Voir ici pour plus d'informations sur l'utilisation de purrrlyr
...
Attention, même si j'aime la fonctionnalité de by_row
, Ce n'est pas toujours la meilleure approche pour la performance! purrr
est plus intuitif, mais aussi à une perte de vitesse assez importante.

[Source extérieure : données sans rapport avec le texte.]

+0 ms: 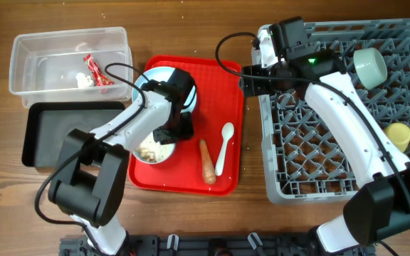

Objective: Sort waste into correct bins and load items into the dishwasher rack
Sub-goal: 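Grasp the blue rice bowl with the left gripper and lift it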

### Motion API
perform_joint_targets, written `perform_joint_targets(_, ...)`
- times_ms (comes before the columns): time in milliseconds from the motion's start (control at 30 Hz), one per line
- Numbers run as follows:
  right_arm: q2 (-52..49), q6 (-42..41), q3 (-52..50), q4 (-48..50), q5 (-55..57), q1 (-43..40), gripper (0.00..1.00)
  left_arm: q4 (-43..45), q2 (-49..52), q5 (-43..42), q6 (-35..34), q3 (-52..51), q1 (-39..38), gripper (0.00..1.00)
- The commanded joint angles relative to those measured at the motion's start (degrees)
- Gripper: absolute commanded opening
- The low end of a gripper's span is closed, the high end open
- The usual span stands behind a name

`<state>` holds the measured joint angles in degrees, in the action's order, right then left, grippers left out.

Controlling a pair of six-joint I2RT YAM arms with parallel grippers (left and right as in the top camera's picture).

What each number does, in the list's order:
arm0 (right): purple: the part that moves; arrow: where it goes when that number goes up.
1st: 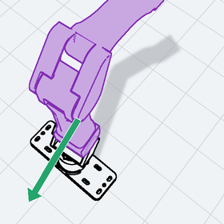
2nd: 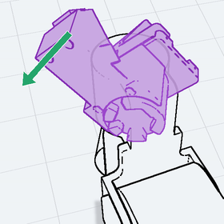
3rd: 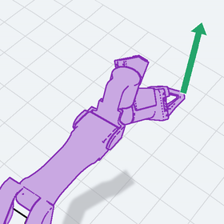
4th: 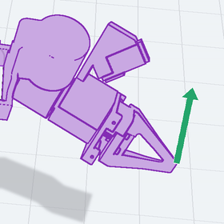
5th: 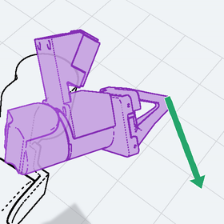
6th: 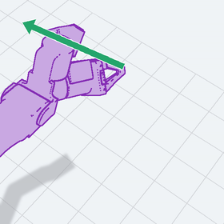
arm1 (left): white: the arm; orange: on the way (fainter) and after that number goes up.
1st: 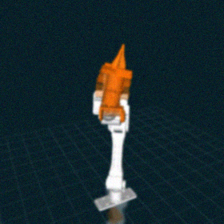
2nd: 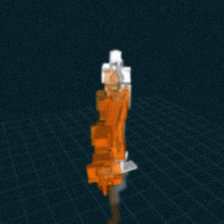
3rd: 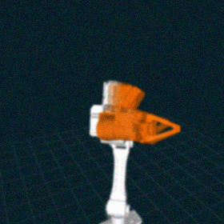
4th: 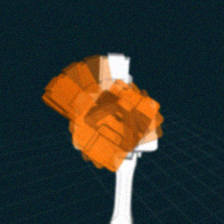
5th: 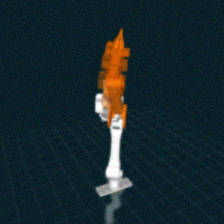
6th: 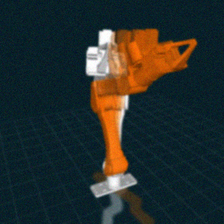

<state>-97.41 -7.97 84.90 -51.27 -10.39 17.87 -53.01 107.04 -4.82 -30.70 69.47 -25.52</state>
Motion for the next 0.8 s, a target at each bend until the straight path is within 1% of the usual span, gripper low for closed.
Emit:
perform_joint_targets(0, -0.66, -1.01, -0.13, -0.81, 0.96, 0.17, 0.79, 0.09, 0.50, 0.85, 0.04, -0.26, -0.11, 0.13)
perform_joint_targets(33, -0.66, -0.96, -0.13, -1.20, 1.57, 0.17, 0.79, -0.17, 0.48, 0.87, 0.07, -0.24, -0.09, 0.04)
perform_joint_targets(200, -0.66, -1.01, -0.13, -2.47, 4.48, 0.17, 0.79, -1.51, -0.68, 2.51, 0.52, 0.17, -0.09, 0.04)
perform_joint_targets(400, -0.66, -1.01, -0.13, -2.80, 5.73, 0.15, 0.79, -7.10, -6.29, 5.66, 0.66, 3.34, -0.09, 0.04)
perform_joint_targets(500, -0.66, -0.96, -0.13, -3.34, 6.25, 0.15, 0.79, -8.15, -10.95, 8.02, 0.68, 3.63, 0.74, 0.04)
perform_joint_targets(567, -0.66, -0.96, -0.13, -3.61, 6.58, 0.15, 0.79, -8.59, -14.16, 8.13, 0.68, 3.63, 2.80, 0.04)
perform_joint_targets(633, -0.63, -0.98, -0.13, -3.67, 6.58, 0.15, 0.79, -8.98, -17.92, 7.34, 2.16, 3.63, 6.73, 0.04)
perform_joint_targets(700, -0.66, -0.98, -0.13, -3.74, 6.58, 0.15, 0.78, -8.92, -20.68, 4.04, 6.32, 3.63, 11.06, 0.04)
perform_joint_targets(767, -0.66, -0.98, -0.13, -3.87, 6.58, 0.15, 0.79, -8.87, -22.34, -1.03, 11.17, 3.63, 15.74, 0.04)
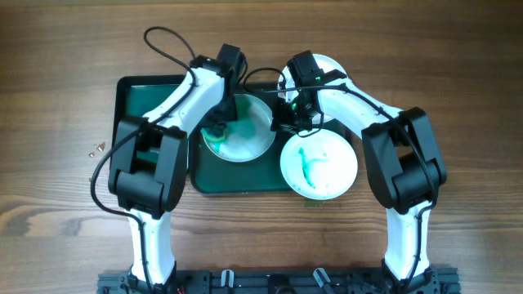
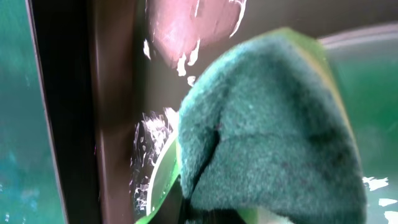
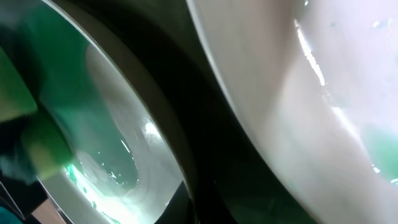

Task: Clean dirty plates on tray and stack at the side
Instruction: 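Scrub the left plate with the sponge while right gripper holds it, then lift the scrubbed plate with the right gripper and carry it right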

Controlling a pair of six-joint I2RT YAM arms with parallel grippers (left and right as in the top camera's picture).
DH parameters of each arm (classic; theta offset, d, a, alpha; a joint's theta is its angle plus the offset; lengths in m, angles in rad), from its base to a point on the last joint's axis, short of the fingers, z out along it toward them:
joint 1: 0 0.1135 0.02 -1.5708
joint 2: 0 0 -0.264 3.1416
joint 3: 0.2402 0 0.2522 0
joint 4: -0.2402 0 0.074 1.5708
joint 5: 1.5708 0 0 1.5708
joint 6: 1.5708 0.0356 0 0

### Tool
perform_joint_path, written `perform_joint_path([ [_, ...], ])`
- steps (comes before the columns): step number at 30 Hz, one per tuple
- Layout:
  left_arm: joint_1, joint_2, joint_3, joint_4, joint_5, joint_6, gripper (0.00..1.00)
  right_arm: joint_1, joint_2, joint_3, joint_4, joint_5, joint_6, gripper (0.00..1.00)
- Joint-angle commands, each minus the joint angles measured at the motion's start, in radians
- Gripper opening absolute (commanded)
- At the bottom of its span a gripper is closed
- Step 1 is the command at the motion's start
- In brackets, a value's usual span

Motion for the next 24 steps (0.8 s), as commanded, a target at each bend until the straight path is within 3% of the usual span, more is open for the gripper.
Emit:
perform_joint_path([
  [1,0.061,-0.059,0.095,-0.1,0.179,0.087,0.04,-0.009,0.032,-0.007,-0.009,0.031,-0.007,0.05],
  [6,0.119,-0.174,0.208,-0.146,0.334,0.148,0.04,-0.009,0.032,-0.006,-0.013,0.016,-0.022,0.04],
  [11,0.175,-0.259,0.214,-0.132,0.333,0.148,0.04,0.004,-0.019,-0.006,-0.023,0.055,-0.04,0.04],
  [16,0.193,-0.265,0.214,-0.135,0.333,0.148,0.04,0.07,-0.131,-0.006,-0.041,0.299,-0.047,0.04],
  [24,0.192,-0.265,0.214,-0.113,0.333,0.148,0.04,0.292,-0.296,-0.005,-0.128,0.895,-0.032,0.04],
])
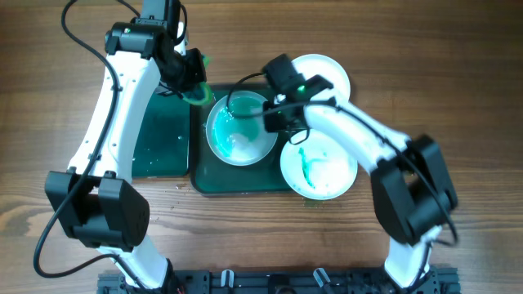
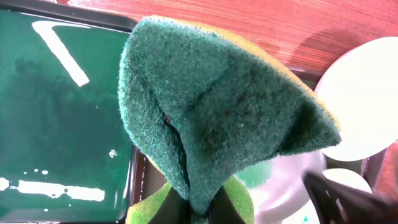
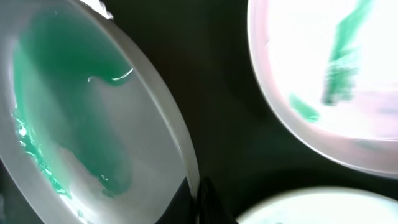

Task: Clean dirty plates on tray and stack at the side
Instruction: 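Lift the scrubbed plate with the right gripper and carry it right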

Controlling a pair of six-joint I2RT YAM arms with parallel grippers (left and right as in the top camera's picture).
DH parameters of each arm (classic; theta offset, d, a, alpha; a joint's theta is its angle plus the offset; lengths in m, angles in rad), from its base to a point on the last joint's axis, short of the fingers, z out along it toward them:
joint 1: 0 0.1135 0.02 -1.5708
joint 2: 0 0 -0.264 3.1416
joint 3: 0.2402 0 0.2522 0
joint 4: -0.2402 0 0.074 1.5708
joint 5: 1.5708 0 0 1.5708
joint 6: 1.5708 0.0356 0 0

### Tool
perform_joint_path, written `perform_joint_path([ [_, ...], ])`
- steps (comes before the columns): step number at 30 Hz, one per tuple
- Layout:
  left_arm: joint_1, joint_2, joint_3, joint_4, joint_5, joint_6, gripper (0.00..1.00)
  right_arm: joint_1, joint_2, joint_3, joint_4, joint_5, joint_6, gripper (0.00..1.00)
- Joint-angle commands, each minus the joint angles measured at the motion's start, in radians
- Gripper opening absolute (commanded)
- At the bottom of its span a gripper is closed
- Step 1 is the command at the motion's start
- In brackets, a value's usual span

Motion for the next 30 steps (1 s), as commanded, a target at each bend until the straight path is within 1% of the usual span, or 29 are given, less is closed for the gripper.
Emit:
perform_joint_path([
  [1,0.001,0.0,0.006,0.014,0.023,0.021,0.04,0.12,-0.088,0.0,-0.043,0.424,0.003,0.04],
  [4,0.001,0.0,0.006,0.025,0.023,0.021,0.04,0.2,-0.106,0.0,-0.086,0.614,0.034,0.04],
  [5,0.001,0.0,0.006,0.034,0.023,0.021,0.04,0.24,-0.111,0.0,-0.111,0.705,0.042,0.04],
  [11,0.001,0.0,0.006,0.054,0.023,0.021,0.04,0.344,-0.118,0.003,-0.191,0.966,0.059,0.04],
  [15,0.001,0.0,0.006,0.058,0.023,0.021,0.04,0.402,-0.132,0.003,-0.206,1.136,0.061,0.04],
  [22,0.001,0.0,0.006,0.058,0.023,0.021,0.04,0.48,-0.166,0.003,-0.206,1.285,0.057,0.04],
  [30,0.001,0.0,0.006,0.061,0.023,0.021,0.04,0.489,-0.168,0.003,-0.197,1.297,0.057,0.04],
])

Voir le test microbenchmark
suivant:
library(microbenchmark)
mbm <- microbenchmark(
purrr.test = df %>% rowwise %>% nest(-blob) %>%
mutate(s = map_dbl(data, FUN)) %>% unnest,
purrrlyr.test = df %>% by_row(..f = FUN, .to = "s", .collate = "cols"),
rowwise.test = df %>%
rowwise %>%
do({
result = as_tibble(.)
result$s = FUN(result)
result
}),
group_by.test = df %>%
group_by(1:n()) %>%
do({
result = as_tibble(.)
result$s = FUN(result)
result
}),
sapply.test = {df$s <- sapply(1:nrow(df), function(x) FUN(df[x,]))},
times = 1000
)
autoplot(mbm)
Vous pouvez voir que l'approche purrrlyr
est plus rapide que l'approche consistant à utiliser une combinaison de do
avec rowwise
ou group_by(1:n())
(voir la réponse @konvas), et plutôt à égalité avec l'approche sapply
. Cependant, le package n'est certes pas le plus intuitif. L'approche standard purrr
semble être la plus lente, mais peut-être aussi plus facile à utiliser. Différentes fonctions définies par l'utilisateur peuvent modifier l'ordre de vitesse.